**REQUIRED WORK:**
Write out every line below that contains "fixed".

**INPUT DATA:**
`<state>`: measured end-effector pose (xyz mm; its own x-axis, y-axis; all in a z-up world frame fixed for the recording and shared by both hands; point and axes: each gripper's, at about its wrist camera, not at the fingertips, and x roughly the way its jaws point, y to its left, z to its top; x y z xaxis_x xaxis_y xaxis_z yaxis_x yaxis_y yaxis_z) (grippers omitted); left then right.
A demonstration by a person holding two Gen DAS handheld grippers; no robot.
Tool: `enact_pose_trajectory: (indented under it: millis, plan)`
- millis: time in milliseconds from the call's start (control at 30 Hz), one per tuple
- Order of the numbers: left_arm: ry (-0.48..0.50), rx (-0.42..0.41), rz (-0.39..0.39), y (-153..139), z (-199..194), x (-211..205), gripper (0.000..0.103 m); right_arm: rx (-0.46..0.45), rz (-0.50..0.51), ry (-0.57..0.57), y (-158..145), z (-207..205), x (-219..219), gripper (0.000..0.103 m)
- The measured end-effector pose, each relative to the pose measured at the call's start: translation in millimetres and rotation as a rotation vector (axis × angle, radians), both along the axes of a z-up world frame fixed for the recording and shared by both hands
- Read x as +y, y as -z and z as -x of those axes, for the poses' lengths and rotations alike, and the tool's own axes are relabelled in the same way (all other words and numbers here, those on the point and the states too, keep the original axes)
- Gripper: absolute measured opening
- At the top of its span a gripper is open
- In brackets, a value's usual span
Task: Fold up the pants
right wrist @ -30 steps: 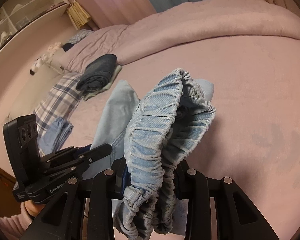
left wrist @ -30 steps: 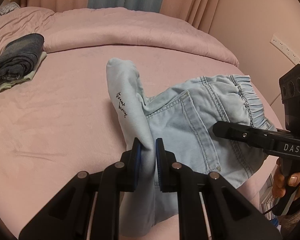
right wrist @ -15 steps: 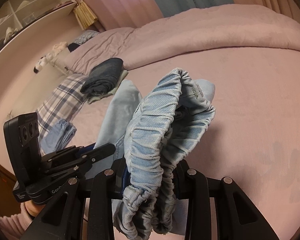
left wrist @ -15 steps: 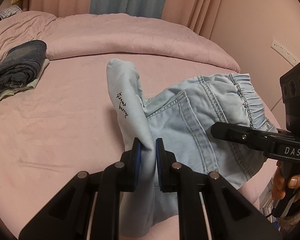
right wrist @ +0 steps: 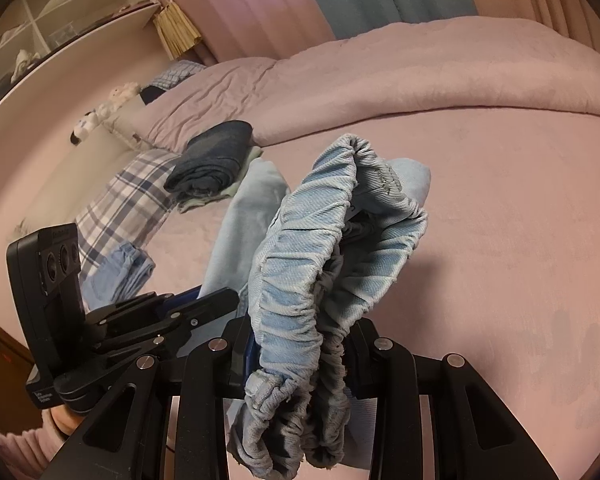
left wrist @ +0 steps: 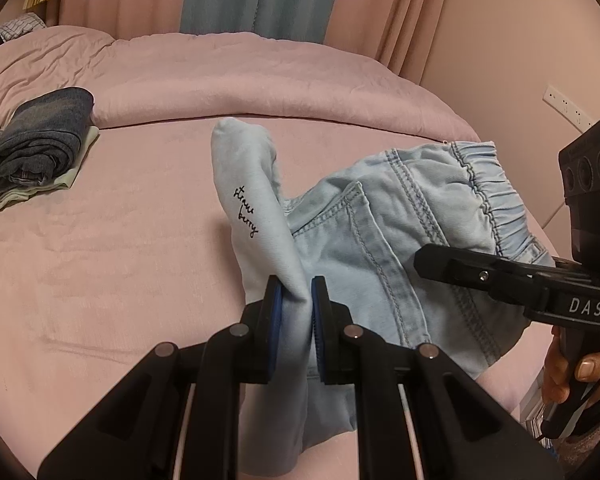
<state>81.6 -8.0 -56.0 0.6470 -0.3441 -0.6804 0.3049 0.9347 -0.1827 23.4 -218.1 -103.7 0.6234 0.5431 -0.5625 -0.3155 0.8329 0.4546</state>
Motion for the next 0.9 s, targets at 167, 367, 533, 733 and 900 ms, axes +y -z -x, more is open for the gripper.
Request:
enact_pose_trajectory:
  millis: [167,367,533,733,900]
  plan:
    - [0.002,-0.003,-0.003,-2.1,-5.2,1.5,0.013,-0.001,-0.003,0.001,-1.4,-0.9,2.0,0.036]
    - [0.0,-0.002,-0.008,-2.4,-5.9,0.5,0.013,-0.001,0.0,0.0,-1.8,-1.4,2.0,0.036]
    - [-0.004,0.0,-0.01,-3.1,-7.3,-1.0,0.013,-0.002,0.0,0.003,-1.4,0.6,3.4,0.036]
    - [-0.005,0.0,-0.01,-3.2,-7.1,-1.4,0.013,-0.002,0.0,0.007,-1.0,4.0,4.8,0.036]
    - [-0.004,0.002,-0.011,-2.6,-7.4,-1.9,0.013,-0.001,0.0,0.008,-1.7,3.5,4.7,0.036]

**RESULT OF THIS EXERCISE:**
`<state>`: measured end-effector pose (xyz mm; its own x-axis, y-axis; all in a z-up world frame fixed for the recording and shared by both hands; point and axes: each gripper's, at about its wrist camera, not at the fingertips, and x roughly the way its jaws point, y to its left, z to its top; x y z xaxis_x xaxis_y xaxis_z yaxis_x yaxis_y yaxis_z) (grippers omitted); left then right.
- The measured end-effector pose, each relative to the pose measured at the call's start: translation in millimetres and rotation as a rotation vector (axis × angle, radians), both along the axes of a z-up world frame fixed for the recording and shared by both hands

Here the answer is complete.